In each case, the batch action uses the driver-level batch optimization (e.g. JDBC addBatch/executeBatch) wherever possible. For example, SQLite does not support batch actions returning values.

Note that similar to regular actions, the actual syntax of the returning query will very based on your database, for example for Oracle you would use:
val ids = SqlBatch { p: Person ->
 "INSERT INTO Person (id, firstName, lastName) VALUES (${p.id}, ${p.firstName}, ${p.lastName})")
}.values(people).actionReturning<Person>("id", "firstName", "lastName").runOn(ctx)

Transactions

Terpal supports transactions using the transaction method. The transaction method takes a lambda that contains the actions to be performed in the transaction. If the lambda throws an exception the transaction is rolled back, otherwise it is committed.

val ctx = TerpalContext.Postgres.fromConfig("mydb")
ctx.transaction {
  Sql("INSERT INTO Person (id, firstName, lastName) VALUES (1, 'Joe', 'Bloggs')").action().run()
  Sql("INSERT INTO Person (id, firstName, lastName) VALUES (2, 'Jim', 'Roogs')").action().run()
}
// Note that in the body of `transaction` you can use the `run` method without passing a context since the context is passed as a reciever.

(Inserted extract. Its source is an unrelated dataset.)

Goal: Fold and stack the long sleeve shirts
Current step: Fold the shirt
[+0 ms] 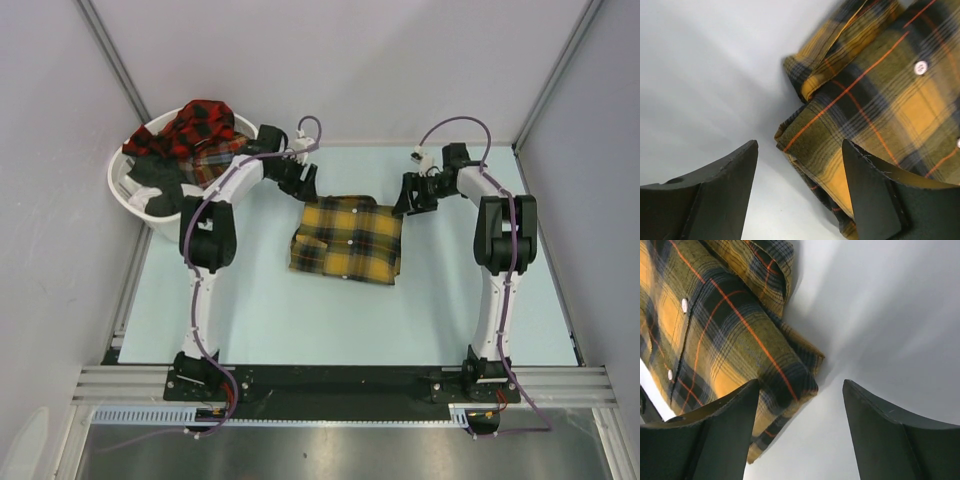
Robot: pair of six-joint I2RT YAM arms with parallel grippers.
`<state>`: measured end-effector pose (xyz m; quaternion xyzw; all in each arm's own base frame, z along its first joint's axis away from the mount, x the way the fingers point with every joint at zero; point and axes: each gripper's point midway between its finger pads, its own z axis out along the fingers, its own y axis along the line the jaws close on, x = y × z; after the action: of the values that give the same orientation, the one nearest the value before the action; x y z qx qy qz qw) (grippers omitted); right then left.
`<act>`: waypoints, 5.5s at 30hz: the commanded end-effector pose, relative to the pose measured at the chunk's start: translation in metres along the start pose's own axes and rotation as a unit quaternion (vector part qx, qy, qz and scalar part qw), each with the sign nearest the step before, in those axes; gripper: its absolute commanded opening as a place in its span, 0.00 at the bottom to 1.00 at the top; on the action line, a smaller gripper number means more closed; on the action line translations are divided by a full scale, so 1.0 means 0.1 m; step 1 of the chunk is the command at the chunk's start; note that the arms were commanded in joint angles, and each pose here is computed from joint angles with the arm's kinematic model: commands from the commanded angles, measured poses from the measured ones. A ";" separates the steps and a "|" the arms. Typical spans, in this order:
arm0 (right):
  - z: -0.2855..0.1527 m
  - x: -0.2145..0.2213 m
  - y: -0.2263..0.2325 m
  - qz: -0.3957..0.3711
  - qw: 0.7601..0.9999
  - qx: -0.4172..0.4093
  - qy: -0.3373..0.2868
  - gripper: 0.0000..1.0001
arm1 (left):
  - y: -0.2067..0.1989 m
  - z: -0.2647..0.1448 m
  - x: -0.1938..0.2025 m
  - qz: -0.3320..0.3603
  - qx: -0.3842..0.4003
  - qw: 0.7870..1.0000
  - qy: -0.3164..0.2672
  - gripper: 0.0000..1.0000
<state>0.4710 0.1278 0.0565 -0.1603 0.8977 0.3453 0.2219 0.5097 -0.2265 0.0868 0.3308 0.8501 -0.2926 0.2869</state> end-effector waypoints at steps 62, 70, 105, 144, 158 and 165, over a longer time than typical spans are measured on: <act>0.25 0.76 1.28 0.203 0.947 -0.247 0.045 1.00 | -1.79 0.27 0.81 -0.375 0.159 0.910 -0.078 0.99; 0.25 1.01 0.51 0.285 0.939 -0.186 0.057 1.00 | -1.34 0.09 1.73 -0.447 0.090 0.890 -0.018 0.99; 0.04 -0.81 1.00 0.060 0.984 -0.160 -0.049 1.00 | -1.11 -0.91 -0.09 -0.273 0.121 0.922 -0.246 0.99; 0.33 2.50 2.10 -0.523 0.776 -0.136 0.324 0.00 | -0.55 -2.44 0.94 -0.217 -0.135 0.949 -0.183 0.94; 0.99 0.99 2.64 -0.411 0.911 0.014 0.041 0.81 | -0.57 -2.12 0.81 -0.212 -0.101 0.958 -0.164 0.97; 1.60 0.70 2.64 -0.442 0.892 0.098 0.007 0.77 | -0.50 -2.24 0.88 -0.236 -0.122 0.948 -0.176 0.99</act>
<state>0.3051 0.3903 0.0593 -0.5580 0.7541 0.1723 0.3003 0.3442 -0.0796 0.1667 0.0398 0.8828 -0.3073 0.3529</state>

If the transaction is aborted in the middle (e.g. by throwing an exception) the transaction is rolled back.

try {
  ctx.transaction {
    Sql("INSERT INTO Person (id, firstName, lastName) VALUES (1, 'Joe', 'Bloggs')").action().run()
    throw Exception("Abort")
    Sql("INSERT INTO Person (id, firstName, lastName) VALUES (2, 'Jim', 'Roogs')").action().run()
  }
} catch (e: Exception) {
  // The transaction is rolled back
}

Custom Parameters

When a varible used in a Sql clause e.g. Sql("... $dollar_sign_variable ...") it needs to be wrapped in a Param object.

Automatic Wrapping

val id = 123
val manualWrapped = Sql("SELECT * FROM Person WHERE id = ${Param(id)}").queryOf<Person>().runOn(ctx)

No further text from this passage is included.